# Pathrule Pattern: RAG & Embeddings (1.0.0)
# ::pathrule:package:rag-embeddings

### [RULE] Chunk on semantic boundaries with overlap; never embed whole documents  (path: /src/rag)
<!-- scope: folder | priority: high | advisory -->

An embedding is one point in space. Embed a whole document and that point is the average of every topic it covers, so it matches everything weakly and nothing well.

- Split into chunks bounded by a token budget (roughly 256-512 tokens for prose; tune to your content) and align splits to natural boundaries: headings, paragraphs, code blocks, sentences. Do not split mid-sentence or mid-code-block.
- Keep a small overlap (about 10-20%) between adjacent chunks so a fact that straddles a boundary survives in at least one chunk.
- Store provenance on every chunk: source id, title, section/heading, and position. This metadata is what makes filtering and citation possible later.
- Match chunk size to the retrieval job: smaller chunks for precise fact lookup, larger for narrative context. One global size rarely fits every document type.

---

### [RULE] Filter retrieval by metadata and a similarity floor; never dump a blind top-k  (path: /src/rag)
<!-- scope: folder | priority: high | strict -->

Top-k always returns k rows, even when nothing relevant exists. Without a floor, irrelevant chunks become "context" and the model dutifully reasons over garbage.

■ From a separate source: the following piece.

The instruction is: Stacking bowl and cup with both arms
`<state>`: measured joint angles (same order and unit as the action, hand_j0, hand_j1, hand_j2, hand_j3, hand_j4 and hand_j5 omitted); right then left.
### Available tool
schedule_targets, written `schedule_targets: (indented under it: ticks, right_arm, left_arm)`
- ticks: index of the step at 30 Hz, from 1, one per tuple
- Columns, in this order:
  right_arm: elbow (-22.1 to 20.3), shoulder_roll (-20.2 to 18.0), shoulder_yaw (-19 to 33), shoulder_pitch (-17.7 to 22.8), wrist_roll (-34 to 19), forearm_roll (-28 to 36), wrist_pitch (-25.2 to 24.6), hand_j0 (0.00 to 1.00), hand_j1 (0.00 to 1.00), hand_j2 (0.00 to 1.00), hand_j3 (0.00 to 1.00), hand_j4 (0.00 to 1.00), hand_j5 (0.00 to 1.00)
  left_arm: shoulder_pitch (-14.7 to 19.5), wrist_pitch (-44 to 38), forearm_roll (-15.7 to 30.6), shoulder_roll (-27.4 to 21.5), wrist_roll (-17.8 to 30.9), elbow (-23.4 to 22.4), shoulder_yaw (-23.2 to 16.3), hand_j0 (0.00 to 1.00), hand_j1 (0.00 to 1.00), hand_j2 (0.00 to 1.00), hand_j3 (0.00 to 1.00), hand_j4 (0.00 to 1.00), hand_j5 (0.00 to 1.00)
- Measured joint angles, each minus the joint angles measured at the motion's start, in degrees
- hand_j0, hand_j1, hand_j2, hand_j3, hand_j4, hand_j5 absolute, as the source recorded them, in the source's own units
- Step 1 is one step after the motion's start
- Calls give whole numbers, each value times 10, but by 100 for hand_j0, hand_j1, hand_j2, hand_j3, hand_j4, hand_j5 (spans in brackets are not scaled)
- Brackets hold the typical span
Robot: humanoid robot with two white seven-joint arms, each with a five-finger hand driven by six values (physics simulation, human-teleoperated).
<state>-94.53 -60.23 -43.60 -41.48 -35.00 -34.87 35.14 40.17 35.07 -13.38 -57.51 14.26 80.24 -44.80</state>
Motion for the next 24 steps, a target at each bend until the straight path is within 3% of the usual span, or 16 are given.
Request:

- Apply a similarity threshold and drop matches below it. If nothing clears the floor, return no context and let the model say it does not know, rather than padding the prompt with weak matches.
- Always pre-filter by access and scope metadata (tenant id, user, document permissions, language, recency) in the SQL `WHERE`, not after retrieval. Skipping this is how one tenant's vectors end up in another tenant's answer.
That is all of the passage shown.